What You'll Build
A local text-to-image and instruction-edit pipeline for HiDream-O1-Image, an 8B natively-unified image foundation model, running in ComfyUI on a 24 GB Radeon RX 7900 XTX (RDNA3, Navi 31, gfx1100) through the ROCm stack — generating up to 2,048 × 2,048 images from text prompts. HiDream-O1 is "a natively unified image generative foundation model built on a Pixel-level Unified Transformer (UiT) without external VAEs or disjoint text encoders" per the canonical model card. On a 24 GB card you run the full BF16 diffusion weights — there is no need to quantize down, and (unlike the NVIDIA path) no FP8 escape hatch to reach for.
Hardware data: RX 7900 XTX (24GB VRAM) · BF16 · ComfyUI on ROCm 7.2 · See benchmark data
⚠️ This is a ROCm recipe, not CUDA. The RX 7900 XTX runs on AMD's ROCm/HIP stack — there is no
cu124/cu128wheel, no xformers install, and no FP8/FP4 path here. RDNA3's WMMA units accept FP16, BF16, INT8, and INT4 only (AMD GPUOpen, "How to accelerate AI applications on RDNA 3 using WMMA"), so an FP8 checkpoint would just upcast to BF16 with no memory saving and no compute acceleration — and at 24 GB you don't need it. The attention path is PyTorch SDPA (ComfyUI's default; the explicit flag is--use-pytorch-cross-attention), not FlashAttention-2 and not xformers.
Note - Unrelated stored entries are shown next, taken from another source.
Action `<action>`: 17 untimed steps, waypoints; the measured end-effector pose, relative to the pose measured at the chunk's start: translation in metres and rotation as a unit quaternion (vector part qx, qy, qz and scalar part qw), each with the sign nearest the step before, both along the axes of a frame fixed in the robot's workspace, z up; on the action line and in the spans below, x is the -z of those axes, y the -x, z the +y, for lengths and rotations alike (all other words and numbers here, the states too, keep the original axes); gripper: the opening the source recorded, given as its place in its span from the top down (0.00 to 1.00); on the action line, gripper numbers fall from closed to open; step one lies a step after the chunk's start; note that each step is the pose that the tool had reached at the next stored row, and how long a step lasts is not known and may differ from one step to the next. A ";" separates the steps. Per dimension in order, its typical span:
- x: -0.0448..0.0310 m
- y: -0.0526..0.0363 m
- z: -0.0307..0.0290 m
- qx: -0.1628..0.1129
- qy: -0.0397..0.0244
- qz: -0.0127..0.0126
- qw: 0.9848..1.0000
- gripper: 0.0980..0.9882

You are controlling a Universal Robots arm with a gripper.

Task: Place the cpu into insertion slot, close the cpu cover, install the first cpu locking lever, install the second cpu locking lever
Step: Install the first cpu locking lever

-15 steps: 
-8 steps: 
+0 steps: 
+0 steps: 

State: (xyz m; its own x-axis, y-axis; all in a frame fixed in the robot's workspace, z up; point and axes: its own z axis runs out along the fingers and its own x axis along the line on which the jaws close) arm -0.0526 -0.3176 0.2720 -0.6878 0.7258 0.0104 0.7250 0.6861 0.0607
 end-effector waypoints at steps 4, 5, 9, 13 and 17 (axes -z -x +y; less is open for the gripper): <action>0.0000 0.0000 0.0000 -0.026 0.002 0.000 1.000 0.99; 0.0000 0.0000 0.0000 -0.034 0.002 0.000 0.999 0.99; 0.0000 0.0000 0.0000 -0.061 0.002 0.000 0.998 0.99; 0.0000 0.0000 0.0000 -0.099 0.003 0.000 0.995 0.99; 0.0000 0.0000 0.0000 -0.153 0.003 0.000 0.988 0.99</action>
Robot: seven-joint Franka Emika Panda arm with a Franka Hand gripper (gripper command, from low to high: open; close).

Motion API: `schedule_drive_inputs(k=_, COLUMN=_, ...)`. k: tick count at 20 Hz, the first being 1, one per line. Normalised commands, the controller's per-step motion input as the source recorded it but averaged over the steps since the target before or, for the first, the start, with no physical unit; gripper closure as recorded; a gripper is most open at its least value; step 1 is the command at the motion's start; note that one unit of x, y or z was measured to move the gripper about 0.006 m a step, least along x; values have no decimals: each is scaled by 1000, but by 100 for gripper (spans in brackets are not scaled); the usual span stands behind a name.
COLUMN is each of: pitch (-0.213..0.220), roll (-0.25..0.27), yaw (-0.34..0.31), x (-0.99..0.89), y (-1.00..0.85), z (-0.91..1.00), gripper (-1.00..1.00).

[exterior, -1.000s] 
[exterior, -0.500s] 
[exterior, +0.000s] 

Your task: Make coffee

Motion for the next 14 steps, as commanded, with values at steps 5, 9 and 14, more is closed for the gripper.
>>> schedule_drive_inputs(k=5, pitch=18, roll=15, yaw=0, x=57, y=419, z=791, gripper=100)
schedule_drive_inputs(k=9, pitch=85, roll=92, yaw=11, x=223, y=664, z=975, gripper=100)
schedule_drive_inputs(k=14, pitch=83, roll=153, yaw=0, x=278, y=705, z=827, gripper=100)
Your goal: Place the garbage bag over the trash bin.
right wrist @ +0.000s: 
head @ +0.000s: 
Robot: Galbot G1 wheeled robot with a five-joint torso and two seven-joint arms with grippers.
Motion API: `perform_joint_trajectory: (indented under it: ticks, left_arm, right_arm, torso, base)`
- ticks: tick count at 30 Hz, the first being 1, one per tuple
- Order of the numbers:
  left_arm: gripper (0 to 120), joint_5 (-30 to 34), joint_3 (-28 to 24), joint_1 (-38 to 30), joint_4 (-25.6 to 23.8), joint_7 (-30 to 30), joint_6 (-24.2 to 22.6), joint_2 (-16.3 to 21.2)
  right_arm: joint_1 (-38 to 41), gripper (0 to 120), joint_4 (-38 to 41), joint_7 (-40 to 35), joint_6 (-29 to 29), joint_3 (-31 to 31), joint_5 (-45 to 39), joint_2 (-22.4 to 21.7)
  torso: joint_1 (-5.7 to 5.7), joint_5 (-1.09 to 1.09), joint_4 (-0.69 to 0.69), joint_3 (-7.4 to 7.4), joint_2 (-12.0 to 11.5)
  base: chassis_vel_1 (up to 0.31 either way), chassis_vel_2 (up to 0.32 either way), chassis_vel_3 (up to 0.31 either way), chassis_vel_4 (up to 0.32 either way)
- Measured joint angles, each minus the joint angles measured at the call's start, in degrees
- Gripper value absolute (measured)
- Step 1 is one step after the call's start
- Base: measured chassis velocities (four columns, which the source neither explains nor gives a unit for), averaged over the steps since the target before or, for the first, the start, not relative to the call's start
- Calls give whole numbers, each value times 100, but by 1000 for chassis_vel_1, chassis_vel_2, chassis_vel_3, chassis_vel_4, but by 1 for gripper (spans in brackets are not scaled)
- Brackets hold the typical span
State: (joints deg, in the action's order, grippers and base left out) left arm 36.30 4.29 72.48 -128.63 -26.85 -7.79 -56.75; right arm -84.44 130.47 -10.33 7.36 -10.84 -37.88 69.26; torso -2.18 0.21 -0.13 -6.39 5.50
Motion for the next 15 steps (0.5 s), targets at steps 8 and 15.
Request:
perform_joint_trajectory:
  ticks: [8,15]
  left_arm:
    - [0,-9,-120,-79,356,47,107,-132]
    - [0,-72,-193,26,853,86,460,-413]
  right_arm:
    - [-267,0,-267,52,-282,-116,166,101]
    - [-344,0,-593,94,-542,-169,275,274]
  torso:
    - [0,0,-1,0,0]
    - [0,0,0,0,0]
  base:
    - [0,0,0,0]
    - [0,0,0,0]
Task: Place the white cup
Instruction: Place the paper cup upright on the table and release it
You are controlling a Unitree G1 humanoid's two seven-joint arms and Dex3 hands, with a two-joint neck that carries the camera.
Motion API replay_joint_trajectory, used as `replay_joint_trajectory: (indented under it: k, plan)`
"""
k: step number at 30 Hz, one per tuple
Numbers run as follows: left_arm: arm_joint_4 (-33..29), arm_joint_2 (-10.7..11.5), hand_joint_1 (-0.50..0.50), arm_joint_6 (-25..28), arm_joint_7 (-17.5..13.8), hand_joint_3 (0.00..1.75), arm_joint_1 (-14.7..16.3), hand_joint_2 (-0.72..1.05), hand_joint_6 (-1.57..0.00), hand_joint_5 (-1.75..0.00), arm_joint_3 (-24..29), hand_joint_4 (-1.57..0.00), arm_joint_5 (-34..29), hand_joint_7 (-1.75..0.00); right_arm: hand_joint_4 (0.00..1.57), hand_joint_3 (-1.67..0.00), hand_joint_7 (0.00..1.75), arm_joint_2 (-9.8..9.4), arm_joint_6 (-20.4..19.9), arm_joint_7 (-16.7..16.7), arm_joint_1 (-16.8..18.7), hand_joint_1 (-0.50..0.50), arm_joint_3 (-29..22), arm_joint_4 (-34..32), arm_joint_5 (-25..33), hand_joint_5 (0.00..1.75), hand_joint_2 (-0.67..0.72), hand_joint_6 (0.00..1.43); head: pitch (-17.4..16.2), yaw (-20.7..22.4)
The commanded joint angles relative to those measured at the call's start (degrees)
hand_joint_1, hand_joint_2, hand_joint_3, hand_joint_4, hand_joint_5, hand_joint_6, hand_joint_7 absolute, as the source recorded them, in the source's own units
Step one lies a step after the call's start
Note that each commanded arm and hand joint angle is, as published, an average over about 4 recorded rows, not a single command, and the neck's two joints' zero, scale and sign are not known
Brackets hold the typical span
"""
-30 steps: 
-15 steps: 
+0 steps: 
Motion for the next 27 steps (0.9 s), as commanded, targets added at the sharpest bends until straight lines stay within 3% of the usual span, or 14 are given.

ℹ️ No discrete-RDNA3 measurement yet. HiDream-O1-Image is ComfyUI-native and runs through the same ComfyUI-on-ROCm stack that AMD officially documents and tests on the RX 7900 XTX (their ComfyUI-on-Radeon tutorial states "This tutorial was tested on an AMD Radeon RX 7900 XTX GPU"). But that tutorial covers a different model — no public source confirms HiDream-O1 specifically on a discrete gfx1100 card yet. Treat the VRAM figures below as a derived envelope to verify on your first run, and please contribute your measurement.
Requirements
| Component | Minimum | Tested |
|---|---|---|
| GPU | 20 GB VRAM (BF16 path) — ROCm-supported AMD card | RX 7900 XTX (24 GB, RDNA3 / gfx1100) |
| RAM | 32 GB system (for ComfyUI model offload between encode and sample) | — |
| Storage | ~25 GB (BF16 diffusion + FP8 encoder) or ~32 GB (BF16 diffusion + BF16 encoder) | per the Comfy-Org HiDream-O1-Image mirror + Comfy-Org gemma-4 mirror |
| Driver | AMD ROCm 7.2.x on Linux | — |
| Software | ComfyUI (native HiDream-O1 templates) + PyTorch (ROCm 7.2 build), Python 3.10+ | — |
HiDream-O1-Image is 8B parameters and released under the MIT License (confirmed verbatim in the canonical card: license: mit); the weights are not gated on Hugging Face — no access request is required. Architecturally it is a Qwen3-VL-class unified transformer ("architectures": ["Qwen3VLForConditionalGeneration"]), which is why the PyTorch-2.9.x caveat below matters. This recipe uses the ComfyUI-native path, which pairs the diffusion checkpoint with a separate Gemma 4 E4B text encoder per the official Comfy tutorial.
Installation
This recipe targets the official ComfyUI-native path documented at docs.comfy.org/tutorials/image/hidream/hidream-o1, rewritten for the ROCm stack. No custom node is required.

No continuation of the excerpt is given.